> [Your assignment]
Print out the data that follows exactly, character for character, apart from the pictures.

----------

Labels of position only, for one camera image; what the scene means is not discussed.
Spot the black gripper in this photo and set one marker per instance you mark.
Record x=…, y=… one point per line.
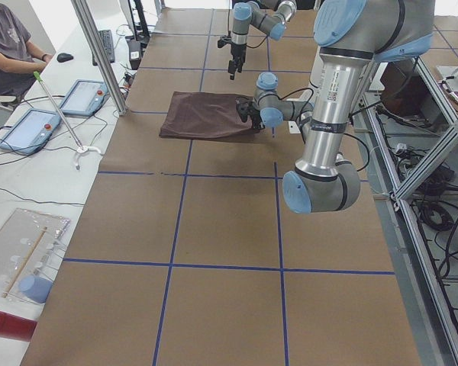
x=255, y=117
x=237, y=51

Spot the dark brown t-shirt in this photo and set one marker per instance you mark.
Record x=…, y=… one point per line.
x=204, y=116

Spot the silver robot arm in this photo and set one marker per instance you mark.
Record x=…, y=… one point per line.
x=269, y=17
x=351, y=35

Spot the black keyboard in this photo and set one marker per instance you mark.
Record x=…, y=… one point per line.
x=107, y=42

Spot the upper teach pendant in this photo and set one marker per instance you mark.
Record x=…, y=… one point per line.
x=84, y=98

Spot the teach pendant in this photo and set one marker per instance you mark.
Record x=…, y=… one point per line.
x=31, y=133
x=84, y=98

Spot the metal reacher grabber tool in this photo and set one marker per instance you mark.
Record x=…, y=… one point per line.
x=81, y=148

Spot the black computer mouse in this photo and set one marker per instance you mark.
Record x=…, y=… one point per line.
x=64, y=57

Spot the lower teach pendant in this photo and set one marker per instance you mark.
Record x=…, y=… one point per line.
x=31, y=133

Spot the seated person in grey shirt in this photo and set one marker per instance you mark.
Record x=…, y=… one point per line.
x=20, y=58

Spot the clear plastic bag with stick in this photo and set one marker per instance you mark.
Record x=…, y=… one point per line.
x=30, y=244

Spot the light blue plastic cup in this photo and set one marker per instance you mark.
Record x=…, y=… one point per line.
x=35, y=288

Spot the red cylinder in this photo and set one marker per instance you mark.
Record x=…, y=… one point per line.
x=16, y=327

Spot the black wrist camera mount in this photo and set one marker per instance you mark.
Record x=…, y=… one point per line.
x=224, y=41

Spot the aluminium frame post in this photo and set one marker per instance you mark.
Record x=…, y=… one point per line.
x=90, y=31

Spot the aluminium frame rail structure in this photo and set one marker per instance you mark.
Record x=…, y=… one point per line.
x=412, y=165

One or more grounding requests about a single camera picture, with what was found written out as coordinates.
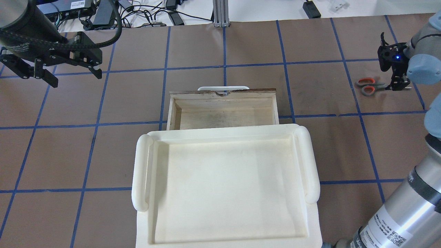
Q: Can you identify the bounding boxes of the aluminium frame post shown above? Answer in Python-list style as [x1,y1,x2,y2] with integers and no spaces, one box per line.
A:
[213,0,230,27]

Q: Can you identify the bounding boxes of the light wooden drawer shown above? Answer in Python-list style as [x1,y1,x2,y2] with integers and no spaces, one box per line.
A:
[166,86,279,130]

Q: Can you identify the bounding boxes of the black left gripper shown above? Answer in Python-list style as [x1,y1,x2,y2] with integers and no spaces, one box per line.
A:
[1,32,103,88]

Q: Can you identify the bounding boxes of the white plastic tray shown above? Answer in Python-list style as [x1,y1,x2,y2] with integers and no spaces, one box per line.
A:
[131,124,322,248]

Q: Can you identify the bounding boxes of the black power brick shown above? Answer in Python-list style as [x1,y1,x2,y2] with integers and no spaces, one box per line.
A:
[92,0,116,29]

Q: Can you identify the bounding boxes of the grey orange scissors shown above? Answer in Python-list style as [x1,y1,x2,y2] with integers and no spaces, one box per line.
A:
[356,77,389,97]

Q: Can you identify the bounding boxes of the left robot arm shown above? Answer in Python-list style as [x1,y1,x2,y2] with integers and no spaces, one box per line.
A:
[1,0,102,88]

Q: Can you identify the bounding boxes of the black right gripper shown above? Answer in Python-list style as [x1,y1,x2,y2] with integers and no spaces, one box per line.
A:
[378,32,410,91]

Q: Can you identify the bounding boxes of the black power adapter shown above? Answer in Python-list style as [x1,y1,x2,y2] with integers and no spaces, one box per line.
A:
[302,0,321,19]

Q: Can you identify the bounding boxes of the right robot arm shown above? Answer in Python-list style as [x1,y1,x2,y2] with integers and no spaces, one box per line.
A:
[319,95,440,248]

----------

> [Task solution]
Labels of position only, for one camera image; what the scene means is not discussed.
Spot the black gripper in this photo and set one marker per instance you mark.
Record x=…, y=… one point per line.
x=255, y=117
x=237, y=51

Spot the dark brown t-shirt in this photo and set one marker per instance you mark.
Record x=…, y=… one point per line.
x=204, y=116

Spot the silver robot arm in this photo and set one marker per instance you mark.
Record x=…, y=… one point per line.
x=269, y=17
x=351, y=35

Spot the black keyboard in this photo and set one marker per instance you mark.
Record x=…, y=… one point per line.
x=107, y=42

Spot the upper teach pendant in this photo and set one marker per instance you mark.
Record x=…, y=… one point per line.
x=84, y=98

Spot the teach pendant in this photo and set one marker per instance you mark.
Record x=…, y=… one point per line.
x=31, y=133
x=84, y=98

Spot the metal reacher grabber tool in this photo and set one marker per instance you mark.
Record x=…, y=… one point per line.
x=81, y=148

Spot the black computer mouse in this photo and set one marker per instance you mark.
Record x=…, y=… one point per line.
x=64, y=57

Spot the lower teach pendant in this photo and set one marker per instance you mark.
Record x=…, y=… one point per line.
x=31, y=133

Spot the seated person in grey shirt in this photo and set one marker per instance you mark.
Record x=…, y=… one point per line.
x=20, y=58

Spot the clear plastic bag with stick in this photo and set one marker per instance you mark.
Record x=…, y=… one point per line.
x=30, y=244

Spot the light blue plastic cup in this photo and set one marker per instance you mark.
Record x=…, y=… one point per line.
x=35, y=288

Spot the red cylinder in this photo and set one marker per instance you mark.
Record x=…, y=… one point per line.
x=16, y=327

Spot the black wrist camera mount in this photo and set one marker per instance you mark.
Record x=…, y=… one point per line.
x=224, y=41

Spot the aluminium frame post in this photo and set one marker per instance you mark.
Record x=…, y=… one point per line.
x=90, y=31

Spot the aluminium frame rail structure in this photo and set one marker per instance you mark.
Record x=…, y=… one point per line.
x=412, y=165

One or more grounding requests about a single camera picture, with what was found written out as coordinates.
Q: Can you identify the bounding boxes of the aluminium frame post shown above? Answer in Python-list style as [x1,y1,x2,y2] with integers and no spaces, one box per line.
A:
[213,0,230,27]

Q: Can you identify the bounding boxes of the light wooden drawer shown above? Answer in Python-list style as [x1,y1,x2,y2] with integers and no spaces, one box per line.
A:
[166,86,279,130]

Q: Can you identify the bounding boxes of the black left gripper shown above? Answer in Python-list style as [x1,y1,x2,y2] with integers and no spaces, one box per line.
A:
[1,32,103,88]

Q: Can you identify the bounding boxes of the white plastic tray shown above? Answer in Python-list style as [x1,y1,x2,y2] with integers and no spaces, one box per line.
A:
[131,124,322,248]

Q: Can you identify the bounding boxes of the black power brick shown above? Answer in Python-list style as [x1,y1,x2,y2] with integers and no spaces, one box per line.
A:
[92,0,116,29]

Q: Can you identify the bounding boxes of the grey orange scissors shown above? Answer in Python-list style as [x1,y1,x2,y2] with integers and no spaces, one box per line.
A:
[356,77,389,97]

Q: Can you identify the bounding boxes of the left robot arm shown above? Answer in Python-list style as [x1,y1,x2,y2] with integers and no spaces, one box per line.
A:
[1,0,102,88]

Q: Can you identify the bounding boxes of the black right gripper shown above? Answer in Python-list style as [x1,y1,x2,y2] with integers and no spaces, one box per line.
A:
[378,32,410,91]

Q: Can you identify the bounding boxes of the black power adapter shown above? Answer in Python-list style as [x1,y1,x2,y2] with integers and no spaces, one box per line.
A:
[302,0,321,19]

Q: Can you identify the bounding boxes of the right robot arm shown above? Answer in Python-list style as [x1,y1,x2,y2] with integers and no spaces, one box per line.
A:
[319,95,440,248]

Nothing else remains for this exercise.